One of my colleagues, a higher-up at the station, told me: "The weekends will be better for you, anyway, Charles. You and Keith [my partner] want to have kids. It's a lot less high-profile there."
It was a suggestion that never would have been made to one of my straight colleagues, male or female. The only thing I could take from it was that my profile as a gay man, especially if I were to have kids and, God forbid, get married, would render me less promotable and less advertiser-friendly.
In fact, over the previous five months, I'd been told, "Don't get married, Charles. We don't need that." I'd also been told not to have children. In essence: "You're the main anchor and you're gay, but let's not push it."
If that allegation is true, it illustrates an interesting sacrifice that gay and lesbian professionals, especially those in the public eye, could be pressured to make. Miami might be perfectly accepting of a gay news anchor. In fact, before Perez was fired, the top two prime-time newscasts were co-anchored by openly gay men, but are we -- or any other market -- ready for the openly gay anchor who's married with children? Viewers might love it when straight female and male anchors banter about cute things their kids do, but are people ready to hear the same filler from the gays?

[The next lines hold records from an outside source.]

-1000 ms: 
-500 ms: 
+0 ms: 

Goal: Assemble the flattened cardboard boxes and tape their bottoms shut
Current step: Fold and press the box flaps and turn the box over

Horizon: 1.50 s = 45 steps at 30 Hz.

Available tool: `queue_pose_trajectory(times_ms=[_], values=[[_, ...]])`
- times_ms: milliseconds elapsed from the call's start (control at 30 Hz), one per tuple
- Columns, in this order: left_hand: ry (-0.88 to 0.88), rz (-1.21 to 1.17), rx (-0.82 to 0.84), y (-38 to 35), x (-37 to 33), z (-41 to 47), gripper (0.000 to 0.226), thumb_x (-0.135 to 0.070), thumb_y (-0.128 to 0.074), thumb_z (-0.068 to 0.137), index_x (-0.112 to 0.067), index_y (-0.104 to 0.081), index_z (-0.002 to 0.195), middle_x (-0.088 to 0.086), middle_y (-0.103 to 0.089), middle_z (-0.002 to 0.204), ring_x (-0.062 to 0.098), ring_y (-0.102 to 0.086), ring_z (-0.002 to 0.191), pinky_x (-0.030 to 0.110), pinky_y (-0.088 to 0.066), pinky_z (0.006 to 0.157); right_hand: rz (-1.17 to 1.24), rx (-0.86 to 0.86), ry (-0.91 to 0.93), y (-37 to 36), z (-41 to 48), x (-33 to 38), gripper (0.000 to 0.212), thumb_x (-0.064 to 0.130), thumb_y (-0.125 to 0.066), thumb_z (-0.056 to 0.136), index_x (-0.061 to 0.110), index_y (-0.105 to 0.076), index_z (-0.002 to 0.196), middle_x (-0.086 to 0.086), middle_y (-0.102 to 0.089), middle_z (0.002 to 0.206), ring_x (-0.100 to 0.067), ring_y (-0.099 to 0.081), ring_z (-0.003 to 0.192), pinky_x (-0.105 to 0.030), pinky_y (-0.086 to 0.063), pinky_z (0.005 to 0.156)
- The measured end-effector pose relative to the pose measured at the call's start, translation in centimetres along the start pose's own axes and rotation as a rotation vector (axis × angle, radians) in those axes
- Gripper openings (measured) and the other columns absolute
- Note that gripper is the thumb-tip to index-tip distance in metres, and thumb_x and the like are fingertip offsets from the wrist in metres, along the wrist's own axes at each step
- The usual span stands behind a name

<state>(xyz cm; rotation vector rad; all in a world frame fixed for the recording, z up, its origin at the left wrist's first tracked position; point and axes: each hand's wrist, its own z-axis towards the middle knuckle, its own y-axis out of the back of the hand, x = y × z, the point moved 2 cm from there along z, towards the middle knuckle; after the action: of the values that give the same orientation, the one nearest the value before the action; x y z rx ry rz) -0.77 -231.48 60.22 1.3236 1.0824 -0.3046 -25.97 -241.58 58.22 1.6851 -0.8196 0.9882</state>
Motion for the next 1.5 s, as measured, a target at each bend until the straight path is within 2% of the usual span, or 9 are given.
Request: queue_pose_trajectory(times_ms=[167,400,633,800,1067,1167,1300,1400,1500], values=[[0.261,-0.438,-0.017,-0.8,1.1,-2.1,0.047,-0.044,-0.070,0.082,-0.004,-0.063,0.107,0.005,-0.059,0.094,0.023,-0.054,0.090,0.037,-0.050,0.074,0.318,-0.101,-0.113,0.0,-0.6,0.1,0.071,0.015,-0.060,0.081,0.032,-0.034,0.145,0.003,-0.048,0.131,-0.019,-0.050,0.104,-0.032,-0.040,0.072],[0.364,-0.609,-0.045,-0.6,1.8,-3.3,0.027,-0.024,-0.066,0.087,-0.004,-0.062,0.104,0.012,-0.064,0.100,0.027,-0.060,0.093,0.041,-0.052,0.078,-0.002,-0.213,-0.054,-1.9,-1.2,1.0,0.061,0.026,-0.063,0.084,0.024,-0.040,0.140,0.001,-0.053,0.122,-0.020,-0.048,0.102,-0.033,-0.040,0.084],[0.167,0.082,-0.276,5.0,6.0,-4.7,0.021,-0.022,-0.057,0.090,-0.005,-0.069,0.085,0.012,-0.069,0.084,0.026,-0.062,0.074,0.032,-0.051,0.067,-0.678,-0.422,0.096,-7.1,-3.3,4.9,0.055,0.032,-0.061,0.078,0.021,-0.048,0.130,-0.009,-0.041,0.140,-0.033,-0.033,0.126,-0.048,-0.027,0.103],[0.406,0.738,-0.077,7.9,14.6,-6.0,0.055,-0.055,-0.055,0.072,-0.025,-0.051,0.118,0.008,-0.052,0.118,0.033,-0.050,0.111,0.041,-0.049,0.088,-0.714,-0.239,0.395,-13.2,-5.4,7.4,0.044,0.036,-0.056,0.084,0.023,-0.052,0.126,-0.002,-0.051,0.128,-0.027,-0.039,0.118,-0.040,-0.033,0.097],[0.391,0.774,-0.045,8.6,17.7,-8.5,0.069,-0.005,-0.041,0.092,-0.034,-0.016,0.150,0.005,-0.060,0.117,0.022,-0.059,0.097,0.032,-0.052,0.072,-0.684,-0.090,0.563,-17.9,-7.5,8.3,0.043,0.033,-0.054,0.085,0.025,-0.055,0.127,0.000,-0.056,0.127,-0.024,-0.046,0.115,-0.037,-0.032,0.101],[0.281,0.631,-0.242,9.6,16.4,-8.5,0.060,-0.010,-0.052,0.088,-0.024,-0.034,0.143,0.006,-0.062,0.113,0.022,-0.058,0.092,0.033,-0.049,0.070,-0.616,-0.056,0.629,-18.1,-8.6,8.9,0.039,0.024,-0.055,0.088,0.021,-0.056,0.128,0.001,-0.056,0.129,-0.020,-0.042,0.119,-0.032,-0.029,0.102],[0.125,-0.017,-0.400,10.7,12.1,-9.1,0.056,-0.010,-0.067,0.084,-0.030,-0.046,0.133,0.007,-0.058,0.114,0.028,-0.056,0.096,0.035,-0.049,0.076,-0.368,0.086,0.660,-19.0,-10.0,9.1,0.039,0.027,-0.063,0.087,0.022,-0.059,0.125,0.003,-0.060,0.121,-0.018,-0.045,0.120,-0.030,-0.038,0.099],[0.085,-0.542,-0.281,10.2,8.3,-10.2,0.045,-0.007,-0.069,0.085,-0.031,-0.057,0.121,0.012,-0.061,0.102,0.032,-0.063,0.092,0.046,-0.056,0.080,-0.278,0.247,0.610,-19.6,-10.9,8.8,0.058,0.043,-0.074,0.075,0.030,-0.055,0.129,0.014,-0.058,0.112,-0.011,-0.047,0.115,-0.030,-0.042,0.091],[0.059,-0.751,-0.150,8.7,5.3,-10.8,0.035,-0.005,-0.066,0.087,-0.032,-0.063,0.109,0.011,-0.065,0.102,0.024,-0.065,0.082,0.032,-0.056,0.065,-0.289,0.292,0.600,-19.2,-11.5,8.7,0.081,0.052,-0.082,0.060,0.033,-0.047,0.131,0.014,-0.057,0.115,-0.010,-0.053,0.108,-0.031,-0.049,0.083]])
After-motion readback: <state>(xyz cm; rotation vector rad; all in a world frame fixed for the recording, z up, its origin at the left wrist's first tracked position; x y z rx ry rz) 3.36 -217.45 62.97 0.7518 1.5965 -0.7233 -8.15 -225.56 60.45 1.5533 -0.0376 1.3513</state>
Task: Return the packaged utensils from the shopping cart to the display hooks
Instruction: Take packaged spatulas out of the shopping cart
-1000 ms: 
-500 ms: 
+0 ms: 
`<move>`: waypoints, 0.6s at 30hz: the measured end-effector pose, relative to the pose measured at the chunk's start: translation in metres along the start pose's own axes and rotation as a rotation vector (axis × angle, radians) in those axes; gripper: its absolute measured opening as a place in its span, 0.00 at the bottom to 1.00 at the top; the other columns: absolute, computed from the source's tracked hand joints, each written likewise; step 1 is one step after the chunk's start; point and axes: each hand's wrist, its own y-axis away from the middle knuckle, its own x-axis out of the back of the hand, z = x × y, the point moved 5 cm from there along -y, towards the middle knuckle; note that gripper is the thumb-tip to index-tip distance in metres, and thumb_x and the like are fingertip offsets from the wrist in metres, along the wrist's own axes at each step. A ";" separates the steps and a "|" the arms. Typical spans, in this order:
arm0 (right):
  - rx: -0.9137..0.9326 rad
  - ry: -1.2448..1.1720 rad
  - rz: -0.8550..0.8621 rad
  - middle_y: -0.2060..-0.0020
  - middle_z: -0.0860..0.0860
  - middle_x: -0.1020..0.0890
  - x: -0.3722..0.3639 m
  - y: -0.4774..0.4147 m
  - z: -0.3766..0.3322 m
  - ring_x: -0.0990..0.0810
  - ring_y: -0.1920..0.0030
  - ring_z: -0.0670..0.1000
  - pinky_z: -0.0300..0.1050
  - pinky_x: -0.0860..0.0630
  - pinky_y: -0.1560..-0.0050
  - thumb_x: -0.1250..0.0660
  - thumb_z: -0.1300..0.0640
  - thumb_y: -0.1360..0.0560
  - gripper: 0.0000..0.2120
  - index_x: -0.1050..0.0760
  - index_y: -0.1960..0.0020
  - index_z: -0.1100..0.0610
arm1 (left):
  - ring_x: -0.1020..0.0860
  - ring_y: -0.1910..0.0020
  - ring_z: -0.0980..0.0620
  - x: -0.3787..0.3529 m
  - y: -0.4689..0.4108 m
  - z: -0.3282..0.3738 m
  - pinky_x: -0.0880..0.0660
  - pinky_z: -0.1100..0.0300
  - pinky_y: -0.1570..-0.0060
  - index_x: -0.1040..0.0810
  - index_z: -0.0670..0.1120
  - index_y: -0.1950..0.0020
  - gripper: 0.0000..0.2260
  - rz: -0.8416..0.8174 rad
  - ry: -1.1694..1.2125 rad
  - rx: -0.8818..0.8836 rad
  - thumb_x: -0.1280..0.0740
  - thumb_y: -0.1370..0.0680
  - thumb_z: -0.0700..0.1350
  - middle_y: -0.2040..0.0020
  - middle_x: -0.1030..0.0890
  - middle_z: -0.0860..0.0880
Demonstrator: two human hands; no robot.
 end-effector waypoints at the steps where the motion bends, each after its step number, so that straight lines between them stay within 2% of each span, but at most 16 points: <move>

Perez's other allegation, one that shouldn't be a surprise to anyone, is that Local 10 News is soft.
The news business has become a place of fear, where principle and the news have become the casualties and ratings and dollars the prizes. A perfect example: In the runup to the war in Iraq, Mohamed El-Baradei, the top man looking for weapons of mass destruction in Iraq, stood in front of a dozen microphones in Paris and announced that there weren't any. It was a front-page story in Paris, London, Moscow, and Tokyo. It was buried in the New York Times. I, however, read it.
I went to one of my bosses at Miami's Fox affiliate, WSVN, and said, "We have to run this. This is big!" He said, "Charles, that's not what our advertisers want to see." We never ran it.
Today, the major news outlets are held hostage by what they "think" their advertisers -- and by extension their audiences -- want to see. Sacrificed is the news we may need to know. As a result, they contribute to building a less-educated electorate that only wants more of the Twinkies it has been fed.